Summary. The manuscript proposes AnyCity, an observation-grounded generative reconstruction framework for sparse aerial urban scenes using 3D Gaussian Splatting. It first predicts an observation-supported geometry latent to anchor reliable structures from sparse aerial views, then uses scaffold-conditioned aerial completion tokens to predict a gated residual update for weakly constrained content before Gaussian decoding. Training uses dense-to-sparse distillation to transfer structural cues and an aerial-adapted video diffusion prior for fine-grained appearance through gated token conditioning, with observation-preserving objectives to maintain consistency. The method claims to enable single feed-forward pass reconstruction with second-level inference, showing consistent improvements over feed-forward baselines on synthetic, aerial, UAV, and real-world scenes.

Significance. If the proposed separation between observation-supported geometry and prior-driven content holds without leakage, the work could be significant for practical applications in large-scale urban 3D reconstruction from sparse aerial captures, addressing the evidence imbalance issue that leads to artifacts in existing methods. The combination of distillation and generative priors in a feed-forward setting is a promising direction, and the fast inference time is a practical strength.

major comments (2)
  1. Abstract: The abstract asserts 'consistent improvements over feed-forward baselines' on multiple scene types but supplies no quantitative metrics, error analysis, ablation details, or specific numerical comparisons. Without these, the central claims of coherent urban novel-view synthesis and avoidance of ghosting or melted facades cannot be verified.
  2. Training description paragraph: The framework relies on 'gated token conditioning' from the aerial-adapted video diffusion prior to supply a 'gated residual update' while claiming that 'observation-preserving objectives keep the refined representation consistent with input-supported geometry.' It is not specified whether the gate is hard or learned, nor whether the update is applied at the token level before Gaussian decoding. If the learned gate allows the prior to influence the observation-supported geometry latent, structural changes could propagate to roof and open-region Gaussians despite multi-view support, violating the evidence-imbalance premise.
minor comments (1)
  1. The abstract refers to 'second-level inference' without specifying the hardware, resolution, or exact timing measurement used to support this claim.

Simulated Author's Rebuttal

2 responses · 0 unresolved

We thank the referee for the constructive feedback and for recognizing the practical strengths of our approach for large-scale urban reconstruction. We provide point-by-point responses to the major comments below.

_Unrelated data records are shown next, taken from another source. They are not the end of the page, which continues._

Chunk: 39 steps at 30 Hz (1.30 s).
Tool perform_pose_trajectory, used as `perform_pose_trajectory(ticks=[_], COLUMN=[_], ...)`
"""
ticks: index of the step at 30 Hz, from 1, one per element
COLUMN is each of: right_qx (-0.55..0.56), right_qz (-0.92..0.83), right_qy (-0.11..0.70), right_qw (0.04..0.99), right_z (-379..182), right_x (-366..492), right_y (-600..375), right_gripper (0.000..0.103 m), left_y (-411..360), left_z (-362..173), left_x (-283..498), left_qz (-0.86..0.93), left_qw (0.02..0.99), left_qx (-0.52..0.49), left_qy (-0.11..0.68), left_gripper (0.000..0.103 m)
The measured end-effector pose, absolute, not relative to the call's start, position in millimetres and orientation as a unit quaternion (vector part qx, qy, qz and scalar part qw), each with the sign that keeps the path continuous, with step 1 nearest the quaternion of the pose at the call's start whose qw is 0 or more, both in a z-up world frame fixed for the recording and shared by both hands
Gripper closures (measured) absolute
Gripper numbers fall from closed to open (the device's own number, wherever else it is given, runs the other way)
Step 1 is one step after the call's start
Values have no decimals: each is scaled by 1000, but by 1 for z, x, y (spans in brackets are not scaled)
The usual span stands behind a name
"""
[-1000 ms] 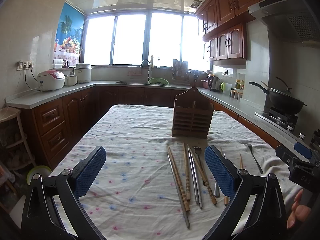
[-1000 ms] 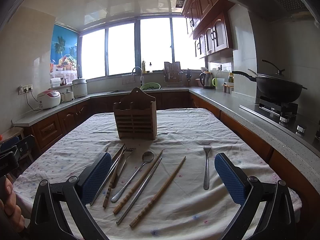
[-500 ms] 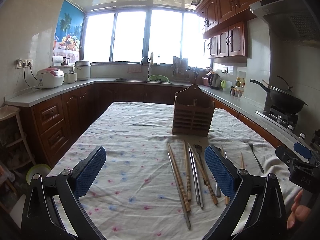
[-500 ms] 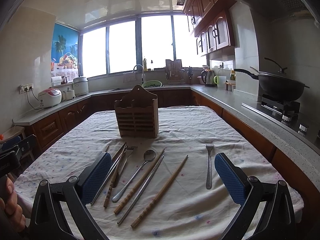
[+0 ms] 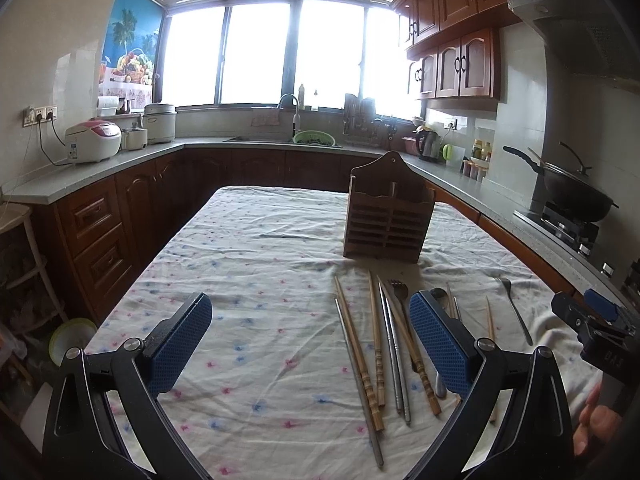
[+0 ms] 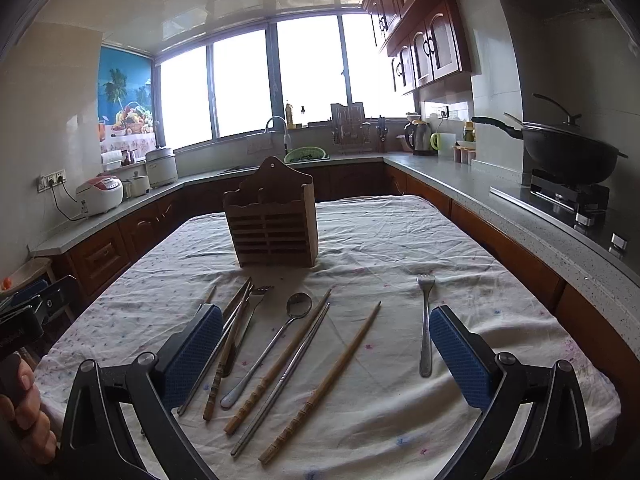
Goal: Organize utensils
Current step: 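Lower and close the left tool on a wooden chopstick while the right tool grasps another chopstick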
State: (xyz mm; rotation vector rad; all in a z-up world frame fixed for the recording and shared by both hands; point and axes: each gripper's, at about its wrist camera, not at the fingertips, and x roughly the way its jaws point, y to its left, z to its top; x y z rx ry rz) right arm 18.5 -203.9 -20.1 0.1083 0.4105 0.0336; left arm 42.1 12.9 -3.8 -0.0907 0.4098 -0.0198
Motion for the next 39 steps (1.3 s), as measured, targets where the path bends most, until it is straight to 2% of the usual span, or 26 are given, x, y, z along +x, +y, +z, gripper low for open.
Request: perform_pose_trajectory(ticks=[7,10,12,14,20,24,30,32,36,39], right_qx=[65,77,88,102,127,129,127,125,110,99], right_qz=[24,25,23,20,11,7,1,-2,-11,-15], right_qy=[249,277,303,328,379,407,439,447,450,452], right_qw=[966,957,949,939,916,904,889,886,886,887], right_z=[-28,-35,-42,-51,-70,-79,-92,-97,-98,-99], right_x=[54,73,87,100,134,153,178,185,193,197], right_y=[-210,-214,-219,-224,-240,-244,-246,-247,-246,-243], right_gripper=[1,10,18,30,50,58,62,67,73,77], left_y=[12,12,11,8,-2,-12,-24,-27,-36,-47], left_z=[-5,-8,-11,-15,-34,-48,-72,-78,-93,-94], left_x=[85,106,122,138,191,226,267,276,291,292], left_qz=[-17,-25,-33,-39,-63,-81,-89,-94,-106,-105], left_qw=[969,962,957,951,924,902,877,869,851,857], left_qx=[-42,-45,-46,-42,-38,-35,-25,-24,-16,10], left_qy=[245,267,285,305,376,422,471,486,514,505], left_gripper=[2,3,9,13,34,48,60,62,80,82])
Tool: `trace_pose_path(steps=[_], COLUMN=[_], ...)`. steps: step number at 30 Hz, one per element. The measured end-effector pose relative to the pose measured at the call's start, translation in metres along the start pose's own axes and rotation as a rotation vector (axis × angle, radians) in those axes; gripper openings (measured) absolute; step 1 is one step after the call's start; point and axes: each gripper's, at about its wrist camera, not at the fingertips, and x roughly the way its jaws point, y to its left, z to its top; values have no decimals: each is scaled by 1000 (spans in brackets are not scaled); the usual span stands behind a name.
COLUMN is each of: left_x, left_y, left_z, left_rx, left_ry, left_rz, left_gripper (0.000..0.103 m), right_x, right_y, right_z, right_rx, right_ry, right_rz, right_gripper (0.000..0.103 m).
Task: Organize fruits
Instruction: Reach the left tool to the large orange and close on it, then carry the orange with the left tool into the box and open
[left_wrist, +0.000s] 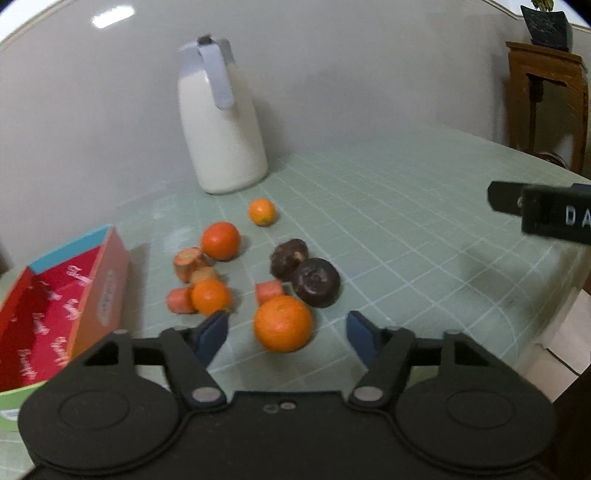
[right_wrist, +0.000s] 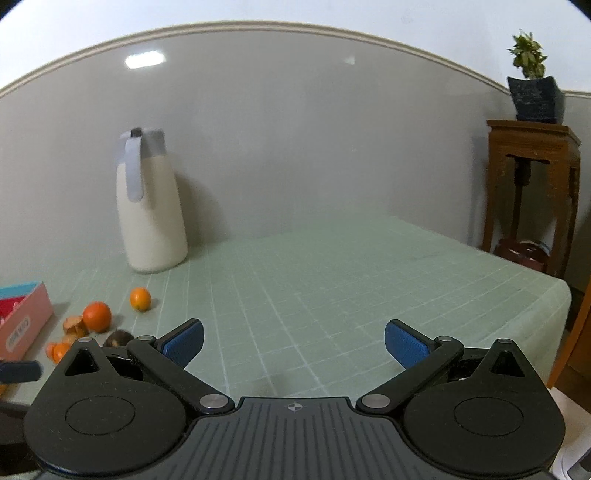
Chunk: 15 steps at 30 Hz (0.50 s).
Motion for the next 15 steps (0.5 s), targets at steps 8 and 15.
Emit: trace_pose_path(steps=[8, 15], left_x=[20, 11], left_y=[13, 20], left_z=[-8, -13], left_rx=[-83, -119], left_ry=[12, -49], left_rz=[-27, -11], left_gripper=[30, 28], right_x=[11, 20], right_y=[2, 11], right_z=[-3, -6], right_rx=[21, 24], right_ry=[13, 29], right_rz=[16, 53], right_gripper=[103, 103])
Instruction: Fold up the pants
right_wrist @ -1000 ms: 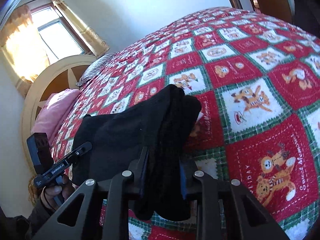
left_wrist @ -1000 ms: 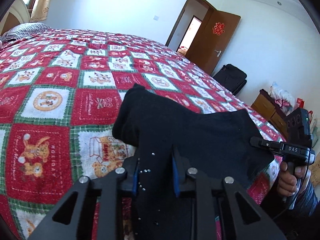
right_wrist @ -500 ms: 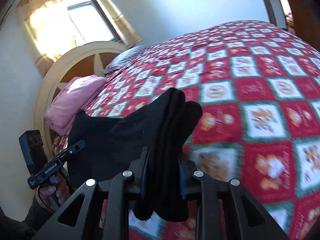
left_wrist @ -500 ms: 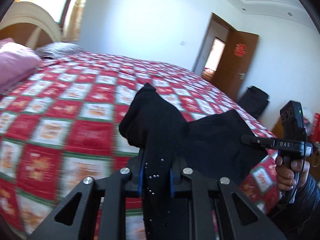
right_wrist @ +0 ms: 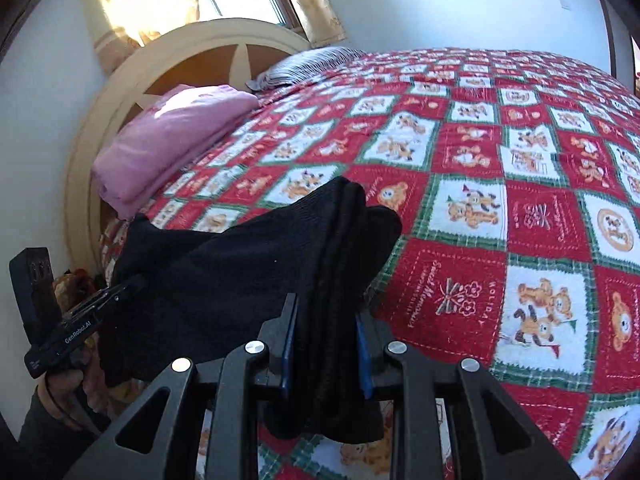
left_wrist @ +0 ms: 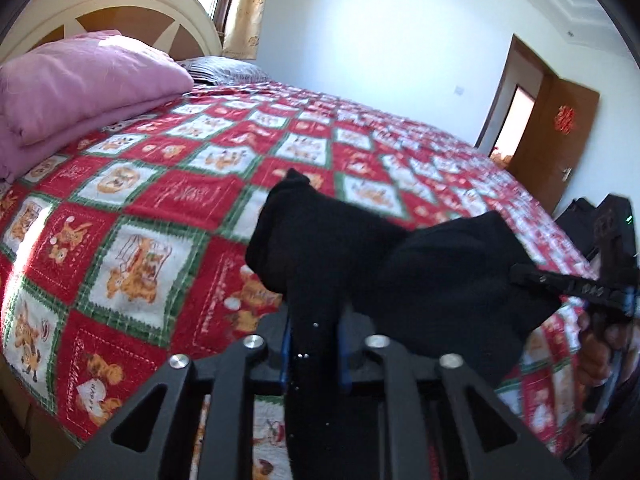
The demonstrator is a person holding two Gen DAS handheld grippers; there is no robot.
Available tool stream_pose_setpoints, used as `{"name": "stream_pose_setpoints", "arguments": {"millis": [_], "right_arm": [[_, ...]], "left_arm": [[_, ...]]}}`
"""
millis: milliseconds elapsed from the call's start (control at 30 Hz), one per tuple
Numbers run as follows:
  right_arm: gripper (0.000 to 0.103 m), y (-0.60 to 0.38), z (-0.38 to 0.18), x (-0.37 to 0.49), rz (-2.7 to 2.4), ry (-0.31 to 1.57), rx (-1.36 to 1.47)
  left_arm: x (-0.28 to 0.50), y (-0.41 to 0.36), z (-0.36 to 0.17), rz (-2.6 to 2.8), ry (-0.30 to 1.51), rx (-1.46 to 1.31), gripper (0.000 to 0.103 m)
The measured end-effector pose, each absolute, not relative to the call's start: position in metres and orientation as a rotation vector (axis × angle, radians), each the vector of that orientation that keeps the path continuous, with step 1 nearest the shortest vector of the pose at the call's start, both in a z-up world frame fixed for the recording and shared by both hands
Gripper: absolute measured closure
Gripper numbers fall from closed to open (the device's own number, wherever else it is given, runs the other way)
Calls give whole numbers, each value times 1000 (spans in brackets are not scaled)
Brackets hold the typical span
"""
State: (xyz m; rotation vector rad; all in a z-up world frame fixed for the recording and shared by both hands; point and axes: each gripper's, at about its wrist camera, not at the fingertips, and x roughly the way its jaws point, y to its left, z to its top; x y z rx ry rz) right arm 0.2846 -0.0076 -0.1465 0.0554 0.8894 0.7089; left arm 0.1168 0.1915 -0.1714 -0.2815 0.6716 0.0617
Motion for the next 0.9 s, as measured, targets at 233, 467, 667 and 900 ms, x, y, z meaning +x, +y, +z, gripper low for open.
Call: {"name": "stream_pose_setpoints", "arguments": {"millis": [233, 467, 667, 900], "right_arm": [[71, -25, -158, 297, 669, 940, 127], [64, -30, -164, 296, 622, 950, 113], [60, -34, -165, 296, 611, 947, 114], [56, -43, -156, 289, 574, 902, 88]], "left_arm": [[115, 194, -172, 145, 667, -237, 36], [114, 198, -176, 184, 668, -212, 24], [114, 198, -175, 199, 671, -197, 20], [111, 195, -170, 225, 681, -167, 20]]}}
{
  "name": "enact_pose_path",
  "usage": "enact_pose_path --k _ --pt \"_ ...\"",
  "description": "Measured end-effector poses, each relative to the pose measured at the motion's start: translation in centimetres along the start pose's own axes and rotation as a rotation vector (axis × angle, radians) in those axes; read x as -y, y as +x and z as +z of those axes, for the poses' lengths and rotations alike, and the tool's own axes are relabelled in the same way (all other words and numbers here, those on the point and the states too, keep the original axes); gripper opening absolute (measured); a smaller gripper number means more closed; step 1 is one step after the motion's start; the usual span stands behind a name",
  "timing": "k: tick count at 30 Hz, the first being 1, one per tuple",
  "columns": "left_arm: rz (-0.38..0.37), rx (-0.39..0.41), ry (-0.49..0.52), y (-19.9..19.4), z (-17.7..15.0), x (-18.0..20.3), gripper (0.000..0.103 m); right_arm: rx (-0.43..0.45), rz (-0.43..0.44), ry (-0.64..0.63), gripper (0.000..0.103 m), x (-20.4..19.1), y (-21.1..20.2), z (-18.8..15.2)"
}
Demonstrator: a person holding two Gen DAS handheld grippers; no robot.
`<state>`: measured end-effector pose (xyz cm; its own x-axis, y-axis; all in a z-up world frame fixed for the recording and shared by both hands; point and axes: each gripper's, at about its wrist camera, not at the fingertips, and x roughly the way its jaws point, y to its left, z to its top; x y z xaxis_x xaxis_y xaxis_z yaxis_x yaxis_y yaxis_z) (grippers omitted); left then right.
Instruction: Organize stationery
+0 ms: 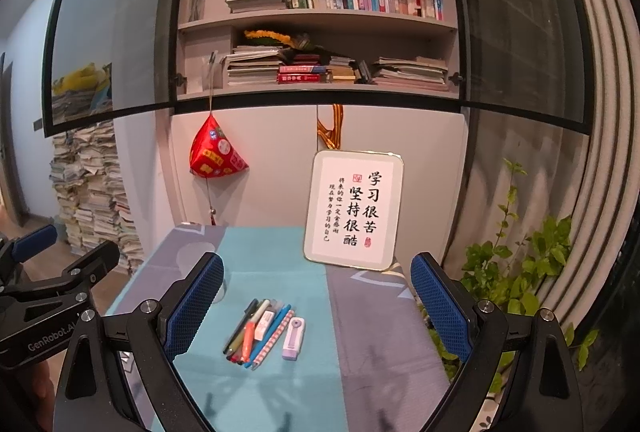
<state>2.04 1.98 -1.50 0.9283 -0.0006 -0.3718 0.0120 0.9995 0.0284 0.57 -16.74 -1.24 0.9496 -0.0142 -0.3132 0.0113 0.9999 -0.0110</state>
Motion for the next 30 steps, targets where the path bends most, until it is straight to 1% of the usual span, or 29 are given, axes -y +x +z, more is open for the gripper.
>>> enact_pose_path --k 14,19,30 --pt "0.009 -0.021 -0.001 1.1 -0.4 -0.3 0.093 -0.03 0.003 -0.003 0.095 -0.5 1.1 -0.5" --pt "0.018 -0.011 0.003 1.4 -0.5 -0.2 0.093 -0.033 0.006 -0.003 0.095 -0.5 1.2 -0.6" --pt "0.034 -0.031 0.01 3.1 -0.9 -0.1 0.093 -0.071 0.007 -0.003 0.095 -0.4 3.0 -0.8"
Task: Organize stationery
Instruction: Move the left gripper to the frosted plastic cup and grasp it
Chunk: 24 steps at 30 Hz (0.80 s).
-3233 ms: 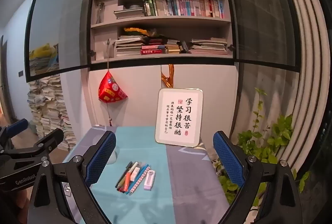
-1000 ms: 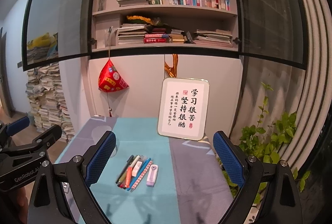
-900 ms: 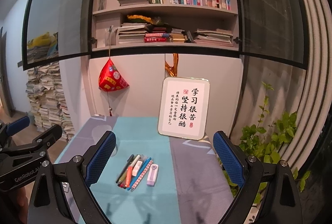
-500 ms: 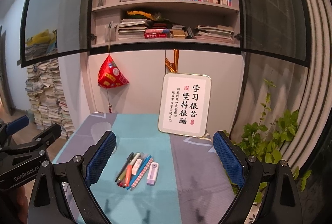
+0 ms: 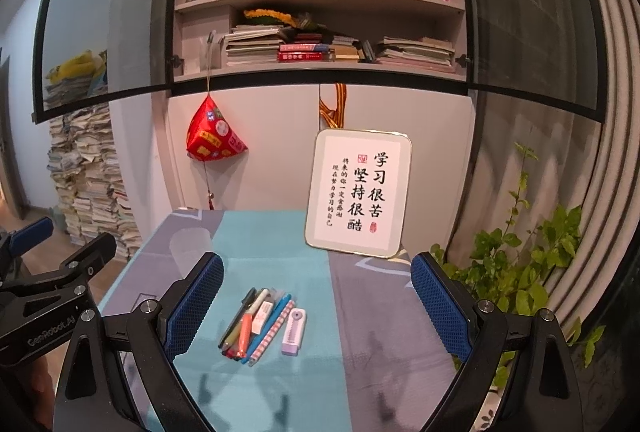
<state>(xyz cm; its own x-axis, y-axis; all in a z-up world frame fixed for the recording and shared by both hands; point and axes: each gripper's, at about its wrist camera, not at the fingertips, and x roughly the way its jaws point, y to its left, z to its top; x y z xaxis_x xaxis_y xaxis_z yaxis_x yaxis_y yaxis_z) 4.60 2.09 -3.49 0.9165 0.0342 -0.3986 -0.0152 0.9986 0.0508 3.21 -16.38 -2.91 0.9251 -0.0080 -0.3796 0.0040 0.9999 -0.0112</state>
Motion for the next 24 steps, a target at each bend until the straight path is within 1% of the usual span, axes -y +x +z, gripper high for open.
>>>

read point-by-point responses
  1. Referee: Abstract: The abstract asserts 'consistent improvements over feed-forward baselines' on multiple scene types but supplies no quantitative metrics, error analysis, ablation details, or specific numerical comparisons. Without these, the central claims of coherent urban novel-view synthesis and avoidance of ghosting or melted facades cannot be verified.

    Authors: We agree that the abstract, as a concise summary, would be strengthened by including a small number of key quantitative results. In the revised manuscript we will add brief numerical comparisons (e.g., average PSNR/SSIM gains on the synthetic and real-world test sets) while remaining within the abstract length limit. revision: yes

  2. Referee: Training description paragraph: The framework relies on 'gated token conditioning' from the aerial-adapted video diffusion prior to supply a 'gated residual update' while claiming that 'observation-preserving objectives keep the refined representation consistent with input-supported geometry.' It is not specified whether the gate is hard or learned, nor whether the update is applied at the token level before Gaussian decoding. If the learned gate allows the prior to influence the observation-supported geometry latent, structural changes could propagate to roof and open-region Gaussians despite multi-view support, violating the evidence-imbalance premise.

    Authors: The gate is a learned soft gate realized by a small MLP followed by a sigmoid activation; it modulates only the residual tokens produced for the aerial completion branch. The observation-supported geometry latent is generated in an earlier stage and is held fixed; the residual update is added exclusively to the completion tokens before they enter the Gaussian decoder. Observation-preserving losses further penalize any deviation in well-supported regions. We will expand the methods section with an explicit description of the gate architecture, a diagram illustrating the latent separation, and quantitative gate-activation statistics showing near-zero influence on supported geometry. revision: yes

Circularity Check

0 steps flagged

No significant circularity; new architecture and training objectives are independent

full rationale

The paper introduces AnyCity as a feed-forward framework that first predicts an observation-supported geometry latent from sparse aerial views, then applies scaffold-conditioned aerial completion tokens for a gated residual update before Gaussian decoding. Training uses dense-to-sparse distillation to transfer structural cues and an aerial-adapted video diffusion prior for appearance via gated token conditioning, with observation-preserving objectives to maintain consistency. No derivation step reduces by construction to its own inputs, no fitted parameters are relabeled as predictions, and no load-bearing claims rest on self-citations or imported uniqueness theorems. The central claims rest on explicitly described novel components and objectives that are not equivalent to the inputs by definition, making the chain self-contained against external benchmarks.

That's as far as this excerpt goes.